Although separated by thousands of kilometres, the two families form a distinct evolutionary lineage recognised through phylogenomic analyses.

==Taxonomic history==
The genera Amanipodagrion and Mesopodagrion were traditionally placed within the broadly defined family Megapodagrionidae. Molecular phylogenetic studies demonstrated that they represent two distinct evolutionary lineages unrelated to Megapodagrionidae in its restricted sense.
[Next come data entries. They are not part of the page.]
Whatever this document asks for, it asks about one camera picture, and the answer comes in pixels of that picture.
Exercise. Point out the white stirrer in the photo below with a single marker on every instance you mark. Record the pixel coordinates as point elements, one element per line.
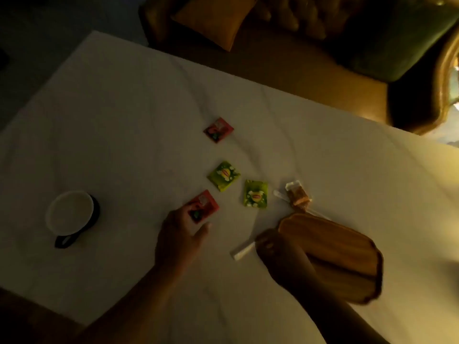
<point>242,251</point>
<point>319,213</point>

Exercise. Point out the wooden tray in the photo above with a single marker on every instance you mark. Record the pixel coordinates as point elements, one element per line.
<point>340,254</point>

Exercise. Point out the person's right hand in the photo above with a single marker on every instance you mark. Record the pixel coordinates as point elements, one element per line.
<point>287,265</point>

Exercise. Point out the brown sugar packet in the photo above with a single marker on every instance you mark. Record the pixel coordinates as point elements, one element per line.
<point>303,204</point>
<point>296,191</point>

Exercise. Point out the green cushion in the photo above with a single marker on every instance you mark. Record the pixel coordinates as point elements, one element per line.
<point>394,39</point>

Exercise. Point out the person's left forearm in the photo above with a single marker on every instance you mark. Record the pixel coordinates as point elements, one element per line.
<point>136,311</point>

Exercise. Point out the orange cushion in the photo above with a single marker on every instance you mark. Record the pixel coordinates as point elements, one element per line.
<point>215,17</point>

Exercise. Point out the person's left hand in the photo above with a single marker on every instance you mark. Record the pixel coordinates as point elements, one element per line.
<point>175,240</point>

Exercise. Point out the person's right forearm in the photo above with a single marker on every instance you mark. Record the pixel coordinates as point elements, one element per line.
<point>337,322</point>

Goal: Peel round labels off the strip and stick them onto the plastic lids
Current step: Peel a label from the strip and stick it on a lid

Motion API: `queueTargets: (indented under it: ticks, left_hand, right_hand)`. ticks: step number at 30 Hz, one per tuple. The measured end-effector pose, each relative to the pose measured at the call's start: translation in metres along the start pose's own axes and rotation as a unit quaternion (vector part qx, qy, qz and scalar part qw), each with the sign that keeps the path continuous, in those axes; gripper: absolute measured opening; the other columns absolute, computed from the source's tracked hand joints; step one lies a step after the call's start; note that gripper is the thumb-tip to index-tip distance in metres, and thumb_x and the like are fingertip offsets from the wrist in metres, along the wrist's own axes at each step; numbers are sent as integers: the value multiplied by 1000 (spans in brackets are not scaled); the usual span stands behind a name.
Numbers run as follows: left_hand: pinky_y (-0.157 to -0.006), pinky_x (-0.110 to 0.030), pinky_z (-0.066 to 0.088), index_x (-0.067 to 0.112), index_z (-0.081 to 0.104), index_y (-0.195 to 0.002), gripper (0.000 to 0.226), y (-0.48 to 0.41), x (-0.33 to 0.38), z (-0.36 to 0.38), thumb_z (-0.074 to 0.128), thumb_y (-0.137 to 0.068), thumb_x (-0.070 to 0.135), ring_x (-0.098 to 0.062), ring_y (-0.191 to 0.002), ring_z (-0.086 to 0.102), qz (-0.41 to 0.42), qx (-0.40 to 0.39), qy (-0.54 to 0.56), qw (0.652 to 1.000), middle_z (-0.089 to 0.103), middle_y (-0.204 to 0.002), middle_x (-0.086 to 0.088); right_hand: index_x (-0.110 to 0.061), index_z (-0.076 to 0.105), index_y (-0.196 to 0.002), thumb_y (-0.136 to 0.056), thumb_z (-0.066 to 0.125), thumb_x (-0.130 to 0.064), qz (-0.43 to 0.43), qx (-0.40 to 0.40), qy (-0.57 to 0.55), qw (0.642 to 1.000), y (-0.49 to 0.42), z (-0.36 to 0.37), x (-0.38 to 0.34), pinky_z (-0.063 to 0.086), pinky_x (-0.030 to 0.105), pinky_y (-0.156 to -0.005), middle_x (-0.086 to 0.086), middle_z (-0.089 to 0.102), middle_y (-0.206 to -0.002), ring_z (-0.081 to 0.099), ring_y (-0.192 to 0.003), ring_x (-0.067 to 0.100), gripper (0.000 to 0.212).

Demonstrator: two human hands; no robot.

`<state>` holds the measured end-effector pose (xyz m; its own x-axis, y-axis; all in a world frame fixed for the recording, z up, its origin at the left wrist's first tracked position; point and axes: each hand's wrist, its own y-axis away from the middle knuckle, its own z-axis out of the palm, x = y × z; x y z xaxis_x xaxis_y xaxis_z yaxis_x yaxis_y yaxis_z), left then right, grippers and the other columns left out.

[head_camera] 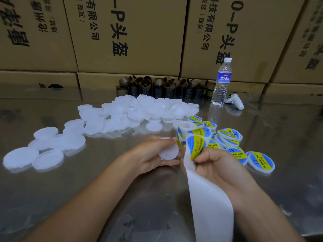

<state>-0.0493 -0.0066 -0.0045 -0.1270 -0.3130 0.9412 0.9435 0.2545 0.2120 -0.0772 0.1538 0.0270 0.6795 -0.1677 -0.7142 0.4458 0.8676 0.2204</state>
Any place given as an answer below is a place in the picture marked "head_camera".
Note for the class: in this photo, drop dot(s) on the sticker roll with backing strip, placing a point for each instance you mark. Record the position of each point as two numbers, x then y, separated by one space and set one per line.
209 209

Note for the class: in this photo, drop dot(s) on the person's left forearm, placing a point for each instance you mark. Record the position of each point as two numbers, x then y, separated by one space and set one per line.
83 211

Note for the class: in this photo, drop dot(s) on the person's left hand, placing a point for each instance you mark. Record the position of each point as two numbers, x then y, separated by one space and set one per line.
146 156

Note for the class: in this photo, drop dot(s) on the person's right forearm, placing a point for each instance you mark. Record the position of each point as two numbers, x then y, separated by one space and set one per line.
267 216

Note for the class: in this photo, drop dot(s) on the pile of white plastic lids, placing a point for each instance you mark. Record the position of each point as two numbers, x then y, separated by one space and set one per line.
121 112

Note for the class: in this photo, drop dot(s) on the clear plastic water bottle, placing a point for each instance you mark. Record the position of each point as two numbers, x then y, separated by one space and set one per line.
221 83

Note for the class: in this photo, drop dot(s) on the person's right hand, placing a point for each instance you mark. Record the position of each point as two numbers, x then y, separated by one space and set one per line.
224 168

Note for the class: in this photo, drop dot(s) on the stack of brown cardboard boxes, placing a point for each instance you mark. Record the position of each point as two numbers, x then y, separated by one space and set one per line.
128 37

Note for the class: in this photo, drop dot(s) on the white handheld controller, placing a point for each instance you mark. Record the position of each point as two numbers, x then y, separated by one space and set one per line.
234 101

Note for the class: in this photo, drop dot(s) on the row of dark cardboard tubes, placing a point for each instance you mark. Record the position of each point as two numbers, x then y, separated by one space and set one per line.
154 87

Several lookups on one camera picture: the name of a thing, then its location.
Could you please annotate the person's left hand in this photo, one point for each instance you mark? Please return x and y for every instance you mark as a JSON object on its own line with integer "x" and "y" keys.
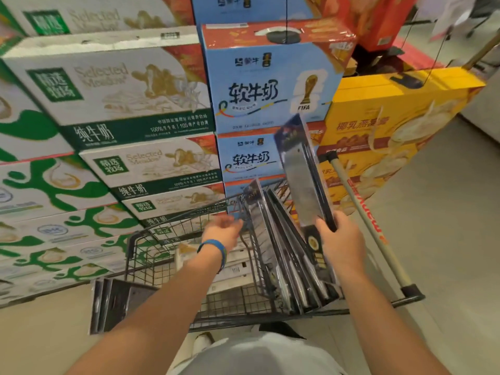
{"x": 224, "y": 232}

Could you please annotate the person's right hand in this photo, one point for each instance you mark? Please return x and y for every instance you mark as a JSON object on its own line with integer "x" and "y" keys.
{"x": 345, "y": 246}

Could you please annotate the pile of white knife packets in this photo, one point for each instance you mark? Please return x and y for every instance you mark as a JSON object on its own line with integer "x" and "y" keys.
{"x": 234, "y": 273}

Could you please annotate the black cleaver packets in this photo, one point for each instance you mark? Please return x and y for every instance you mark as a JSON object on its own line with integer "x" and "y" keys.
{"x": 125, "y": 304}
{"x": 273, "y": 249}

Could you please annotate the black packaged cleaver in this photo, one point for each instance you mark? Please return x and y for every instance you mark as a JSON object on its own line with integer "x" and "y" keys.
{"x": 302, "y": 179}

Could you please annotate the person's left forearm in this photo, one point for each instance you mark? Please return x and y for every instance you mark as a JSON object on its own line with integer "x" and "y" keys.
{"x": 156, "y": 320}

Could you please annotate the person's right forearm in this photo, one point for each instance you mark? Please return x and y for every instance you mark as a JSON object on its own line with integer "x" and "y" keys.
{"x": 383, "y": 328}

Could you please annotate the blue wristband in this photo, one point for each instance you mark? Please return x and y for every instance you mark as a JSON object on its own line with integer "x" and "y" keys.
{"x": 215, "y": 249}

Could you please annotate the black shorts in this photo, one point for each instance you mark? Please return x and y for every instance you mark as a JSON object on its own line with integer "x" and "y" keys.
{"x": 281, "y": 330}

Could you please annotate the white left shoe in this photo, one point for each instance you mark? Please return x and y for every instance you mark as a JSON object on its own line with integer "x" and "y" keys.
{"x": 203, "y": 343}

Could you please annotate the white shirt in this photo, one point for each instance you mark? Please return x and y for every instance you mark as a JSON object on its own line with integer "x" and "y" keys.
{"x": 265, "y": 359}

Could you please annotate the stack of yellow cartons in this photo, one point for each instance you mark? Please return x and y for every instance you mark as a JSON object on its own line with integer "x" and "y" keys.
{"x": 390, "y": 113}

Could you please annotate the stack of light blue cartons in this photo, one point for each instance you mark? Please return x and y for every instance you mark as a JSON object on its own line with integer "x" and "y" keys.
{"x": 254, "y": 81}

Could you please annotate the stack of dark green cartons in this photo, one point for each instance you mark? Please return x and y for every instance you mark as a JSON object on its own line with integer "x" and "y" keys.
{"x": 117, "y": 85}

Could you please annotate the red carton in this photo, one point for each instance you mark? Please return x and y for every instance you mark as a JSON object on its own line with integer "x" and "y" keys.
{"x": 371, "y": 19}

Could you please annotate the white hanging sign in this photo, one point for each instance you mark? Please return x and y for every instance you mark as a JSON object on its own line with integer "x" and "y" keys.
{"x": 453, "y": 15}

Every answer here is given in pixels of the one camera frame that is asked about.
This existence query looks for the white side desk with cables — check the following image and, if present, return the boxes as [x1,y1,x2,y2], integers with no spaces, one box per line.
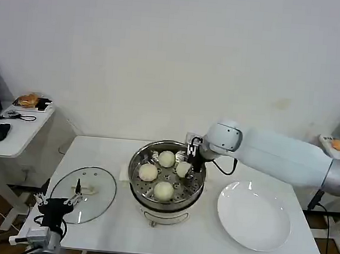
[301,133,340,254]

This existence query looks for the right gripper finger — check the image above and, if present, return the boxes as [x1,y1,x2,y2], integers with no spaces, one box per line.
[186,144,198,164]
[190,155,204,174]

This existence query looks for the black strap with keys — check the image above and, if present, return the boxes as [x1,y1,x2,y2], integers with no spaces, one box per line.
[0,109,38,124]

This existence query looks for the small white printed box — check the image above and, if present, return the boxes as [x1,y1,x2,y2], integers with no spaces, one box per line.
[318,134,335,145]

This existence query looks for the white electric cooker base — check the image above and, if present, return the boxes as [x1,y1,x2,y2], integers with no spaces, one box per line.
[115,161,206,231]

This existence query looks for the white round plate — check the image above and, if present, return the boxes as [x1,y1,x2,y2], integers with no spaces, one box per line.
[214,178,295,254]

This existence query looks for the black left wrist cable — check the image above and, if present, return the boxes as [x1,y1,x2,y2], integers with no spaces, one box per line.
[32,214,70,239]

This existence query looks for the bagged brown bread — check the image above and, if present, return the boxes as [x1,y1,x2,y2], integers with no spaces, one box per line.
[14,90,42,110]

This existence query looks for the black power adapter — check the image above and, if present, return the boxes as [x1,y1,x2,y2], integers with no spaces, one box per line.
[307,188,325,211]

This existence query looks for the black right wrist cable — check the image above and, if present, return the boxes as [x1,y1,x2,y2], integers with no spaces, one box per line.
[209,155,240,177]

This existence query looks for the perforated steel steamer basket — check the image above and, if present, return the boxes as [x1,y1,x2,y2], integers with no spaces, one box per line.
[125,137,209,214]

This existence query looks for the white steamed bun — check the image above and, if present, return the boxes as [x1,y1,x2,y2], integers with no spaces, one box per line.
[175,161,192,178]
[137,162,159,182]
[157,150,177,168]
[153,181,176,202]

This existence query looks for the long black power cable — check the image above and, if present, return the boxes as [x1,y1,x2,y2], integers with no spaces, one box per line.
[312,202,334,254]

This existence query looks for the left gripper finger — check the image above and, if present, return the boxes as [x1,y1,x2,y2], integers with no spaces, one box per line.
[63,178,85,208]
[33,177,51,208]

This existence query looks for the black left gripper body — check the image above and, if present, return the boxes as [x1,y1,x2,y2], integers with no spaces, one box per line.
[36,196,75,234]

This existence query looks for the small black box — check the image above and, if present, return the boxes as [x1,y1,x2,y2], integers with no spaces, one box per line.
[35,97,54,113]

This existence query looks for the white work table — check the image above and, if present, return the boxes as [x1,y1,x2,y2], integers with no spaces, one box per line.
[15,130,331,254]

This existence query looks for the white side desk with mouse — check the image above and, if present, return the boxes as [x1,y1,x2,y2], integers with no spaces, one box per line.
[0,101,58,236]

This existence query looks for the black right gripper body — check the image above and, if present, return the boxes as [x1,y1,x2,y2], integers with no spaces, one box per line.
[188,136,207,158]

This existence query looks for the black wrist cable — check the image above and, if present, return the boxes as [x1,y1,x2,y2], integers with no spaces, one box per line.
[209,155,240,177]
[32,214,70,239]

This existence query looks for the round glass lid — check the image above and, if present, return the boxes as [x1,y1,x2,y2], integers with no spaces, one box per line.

In 2021, Bybee and colleagues established the monotypic families Amanipodagrionidae and Mesopodagrionidae to accommodate the two genera. Building on subsequent phylogenomic analyses, Carter and colleagues recognised the superfamily Mesopodagrionoidea in 2026 to unite these closely related families.

== Phylogeny ==

Relationships among living damselfly superfamilies, based on Carter et al. (2026).

==Families==
The following families are currently placed in Mesopodagrionoidea:
- Amanipodagrionidae – a monotypic family represented only by Amanipodagrion gilliesi, a critically endangered species endemic to the East Usambara Mountains of Tanzania.
- Mesopodagrionidae – a monotypic family containing the genus Mesopodagrion, with two recognised species distributed in southern China and mainland Southeast Asia.

==Etymology==
The superfamily name Mesopodagrionoidea is derived from the type genus Mesopodagrion, with the standard zoological suffix -oidea used for animal superfamilies.

The genus name Mesopodagrion presumably combines the Greek μέσος (mesos, "middle" or "intermediate") with Podagrion, the name of the damselfly group in which Robert McLachlan originally placed the genus. Although McLachlan did not explain the derivation, the name probably refers to an intermediate position within the Podagrion lineage recognised by nineteenth-century odonatologists.